> _TASK BRIEF_:
Would you please copy every line from the records that contains the word "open"?

> _MATERIAL TO PROCESS_:
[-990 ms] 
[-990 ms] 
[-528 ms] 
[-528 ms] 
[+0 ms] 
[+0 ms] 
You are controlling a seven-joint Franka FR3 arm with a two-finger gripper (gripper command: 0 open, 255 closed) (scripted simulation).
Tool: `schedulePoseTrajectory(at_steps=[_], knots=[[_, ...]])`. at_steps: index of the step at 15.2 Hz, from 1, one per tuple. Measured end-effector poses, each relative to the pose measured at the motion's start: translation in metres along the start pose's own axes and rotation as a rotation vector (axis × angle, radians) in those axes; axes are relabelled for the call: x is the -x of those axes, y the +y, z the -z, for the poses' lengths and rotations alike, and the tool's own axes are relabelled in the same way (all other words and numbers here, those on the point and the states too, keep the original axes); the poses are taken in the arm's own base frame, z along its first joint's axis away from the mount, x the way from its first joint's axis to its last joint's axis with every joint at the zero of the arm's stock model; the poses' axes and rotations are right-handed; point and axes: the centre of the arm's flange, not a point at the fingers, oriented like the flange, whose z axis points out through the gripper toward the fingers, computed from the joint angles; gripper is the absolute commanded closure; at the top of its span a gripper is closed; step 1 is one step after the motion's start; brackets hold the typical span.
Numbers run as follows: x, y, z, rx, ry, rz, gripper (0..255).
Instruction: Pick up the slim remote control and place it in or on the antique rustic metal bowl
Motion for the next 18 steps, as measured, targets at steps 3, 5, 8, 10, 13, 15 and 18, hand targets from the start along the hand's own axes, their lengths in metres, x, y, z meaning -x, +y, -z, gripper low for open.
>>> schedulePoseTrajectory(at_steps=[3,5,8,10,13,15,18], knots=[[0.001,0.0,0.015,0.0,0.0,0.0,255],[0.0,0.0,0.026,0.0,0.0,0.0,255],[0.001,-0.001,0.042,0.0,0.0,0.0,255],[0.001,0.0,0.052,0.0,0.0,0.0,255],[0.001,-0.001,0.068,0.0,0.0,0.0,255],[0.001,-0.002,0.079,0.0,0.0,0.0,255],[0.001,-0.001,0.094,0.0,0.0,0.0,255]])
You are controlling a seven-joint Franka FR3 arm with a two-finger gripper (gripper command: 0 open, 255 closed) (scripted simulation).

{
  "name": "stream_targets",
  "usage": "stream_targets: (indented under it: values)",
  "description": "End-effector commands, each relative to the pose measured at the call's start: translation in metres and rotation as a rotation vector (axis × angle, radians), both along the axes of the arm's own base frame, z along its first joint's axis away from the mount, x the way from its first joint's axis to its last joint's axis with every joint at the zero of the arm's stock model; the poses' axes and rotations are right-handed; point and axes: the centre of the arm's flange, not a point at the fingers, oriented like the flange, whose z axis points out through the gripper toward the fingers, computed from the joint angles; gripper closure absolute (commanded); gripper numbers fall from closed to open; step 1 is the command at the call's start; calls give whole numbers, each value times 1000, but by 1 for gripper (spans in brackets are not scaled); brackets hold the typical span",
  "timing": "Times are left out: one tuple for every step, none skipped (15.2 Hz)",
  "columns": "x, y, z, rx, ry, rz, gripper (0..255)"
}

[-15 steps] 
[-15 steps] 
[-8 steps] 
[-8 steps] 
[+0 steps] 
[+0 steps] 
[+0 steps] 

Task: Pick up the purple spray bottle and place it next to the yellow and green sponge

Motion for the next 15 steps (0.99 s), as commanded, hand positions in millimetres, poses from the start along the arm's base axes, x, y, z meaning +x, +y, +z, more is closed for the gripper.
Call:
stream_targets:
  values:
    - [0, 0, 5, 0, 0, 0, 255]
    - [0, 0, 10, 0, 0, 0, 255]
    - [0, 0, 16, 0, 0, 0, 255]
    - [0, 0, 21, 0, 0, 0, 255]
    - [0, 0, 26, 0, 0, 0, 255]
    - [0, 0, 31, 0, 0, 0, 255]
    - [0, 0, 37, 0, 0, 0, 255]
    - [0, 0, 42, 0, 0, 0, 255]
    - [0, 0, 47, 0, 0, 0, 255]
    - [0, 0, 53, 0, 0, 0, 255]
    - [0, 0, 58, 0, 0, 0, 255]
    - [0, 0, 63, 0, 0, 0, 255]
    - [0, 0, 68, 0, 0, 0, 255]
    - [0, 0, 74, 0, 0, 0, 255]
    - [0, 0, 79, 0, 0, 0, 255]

> _SOLUTION TO THE PROBLEM_:
You are controlling a seven-joint Franka FR3 arm with a two-finger gripper (gripper command: 0 open, 255 closed) (scripted simulation).
Motion for the next 18 steps, as measured, targets at steps 3, 5, 8, 10, 13, 15 and 18, hand targets from the start along the hand's own axes, their lengths in metres, x, y, z meaning -x, +y, -z, gripper low for open.
You are controlling a seven-joint Franka FR3 arm with a two-finger gripper (gripper command: 0 open, 255 closed) (scripted simulation).
  "description": "End-effector commands, each relative to the pose measured at the call's start: translation in metres and rotation as a rotation vector (axis × angle, radians), both along the axes of the arm's own base frame, z along its first joint's axis away from the mount, x the way from its first joint's axis to its last joint's axis with every joint at the zero of the arm's stock model; the poses' axes and rotations are right-handed; point and axes: the centre of the arm's flange, not a point at the fingers, oriented like the flange, whose z axis points out through the gripper toward the fingers, computed from the joint angles; gripper closure absolute (commanded); gripper numbers fall from closed to open; step 1 is the command at the call's start; calls give whole numbers, each value times 1000, but by 1 for gripper (spans in brackets are not scaled); brackets hold the typical span",

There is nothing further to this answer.